Emanuele Lugli (University of York, Art History): "The Transfiguration of Measure and the Heights of Christ"

Date
Tue February 6th 2018, 5:30 - 7:00pm
Location
OSHMAN HALL, MCMURTRY BUILDING

This talk focuses on the singular devotion for the 'mensura Christi,' or the act of praying with objects that reproduced the height of Christ. It explores the reasons for its phenomenal success, from its diffusion in the twelfth century up to its ban in the seventeenth, and the motives for its equally extraordinary absence in historical accounts today. The talk asks questions about what turns an orthodox veneration into a mere superstition, an inversion that is all the more puzzling given that the 'mensura Christi' relies on measuring, one of the methods to fight credulity.
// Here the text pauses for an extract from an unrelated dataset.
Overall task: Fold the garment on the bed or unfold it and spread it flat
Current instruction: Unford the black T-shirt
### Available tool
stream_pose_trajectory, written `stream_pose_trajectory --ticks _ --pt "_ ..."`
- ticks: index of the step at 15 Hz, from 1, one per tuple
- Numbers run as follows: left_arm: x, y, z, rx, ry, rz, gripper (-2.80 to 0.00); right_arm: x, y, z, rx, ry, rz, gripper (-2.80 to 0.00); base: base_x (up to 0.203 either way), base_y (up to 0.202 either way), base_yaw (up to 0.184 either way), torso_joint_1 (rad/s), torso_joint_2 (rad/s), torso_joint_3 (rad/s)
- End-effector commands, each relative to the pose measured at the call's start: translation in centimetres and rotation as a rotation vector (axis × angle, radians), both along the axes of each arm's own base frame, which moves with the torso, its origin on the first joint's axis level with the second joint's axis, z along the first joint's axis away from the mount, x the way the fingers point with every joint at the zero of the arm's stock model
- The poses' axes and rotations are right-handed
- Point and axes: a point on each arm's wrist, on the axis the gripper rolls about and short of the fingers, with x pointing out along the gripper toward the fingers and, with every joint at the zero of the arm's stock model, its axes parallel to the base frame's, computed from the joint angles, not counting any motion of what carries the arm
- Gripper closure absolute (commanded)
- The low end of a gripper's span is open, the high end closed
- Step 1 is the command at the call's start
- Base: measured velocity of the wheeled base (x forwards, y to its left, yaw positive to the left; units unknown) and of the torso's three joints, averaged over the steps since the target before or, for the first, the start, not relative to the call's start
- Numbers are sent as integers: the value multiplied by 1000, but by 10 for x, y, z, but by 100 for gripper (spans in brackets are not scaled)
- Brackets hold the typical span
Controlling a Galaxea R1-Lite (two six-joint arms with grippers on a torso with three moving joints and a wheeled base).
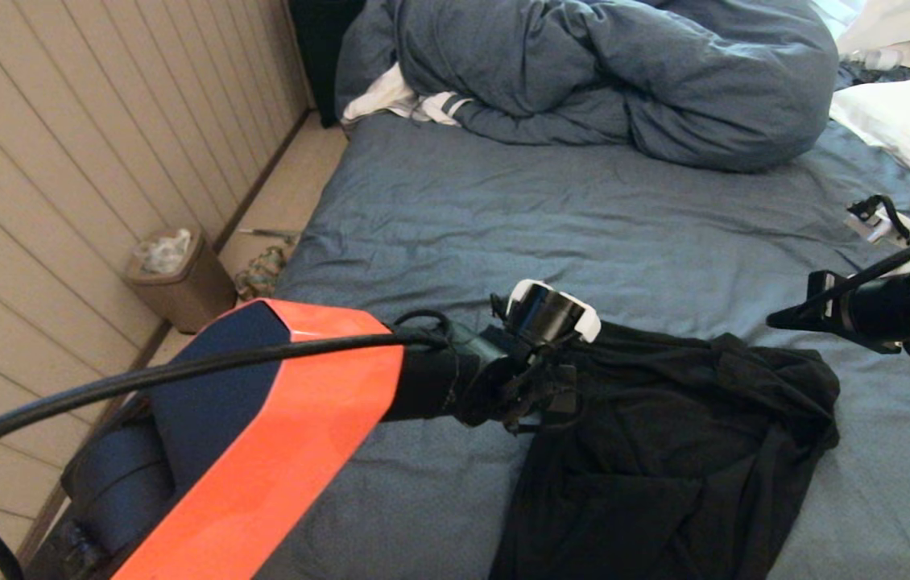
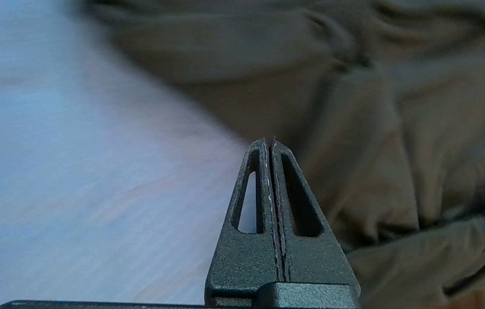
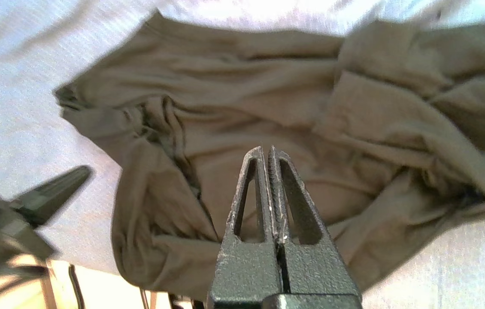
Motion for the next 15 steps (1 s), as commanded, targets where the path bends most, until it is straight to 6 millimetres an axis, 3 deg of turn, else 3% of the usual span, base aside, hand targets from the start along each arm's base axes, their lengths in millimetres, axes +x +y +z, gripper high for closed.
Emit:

The lecture thus reconsiders the relationship of measuring practices and visual belief while assessing the validity of 'trans-figuration' as an art historical concept, thus contributing to discussions on representations, faith, and material studies.

Emanuele Lugli teaches and writes about art, architecture and visual culture in medieval and early modern Europe, with a particular emphasis on Mediterranean trade, technology, and intellectual connections. His theoretical concerns include questions of scale and labor, the history of measurements, notions of precision and vagueness, the making of fashion and the fabrication of networks.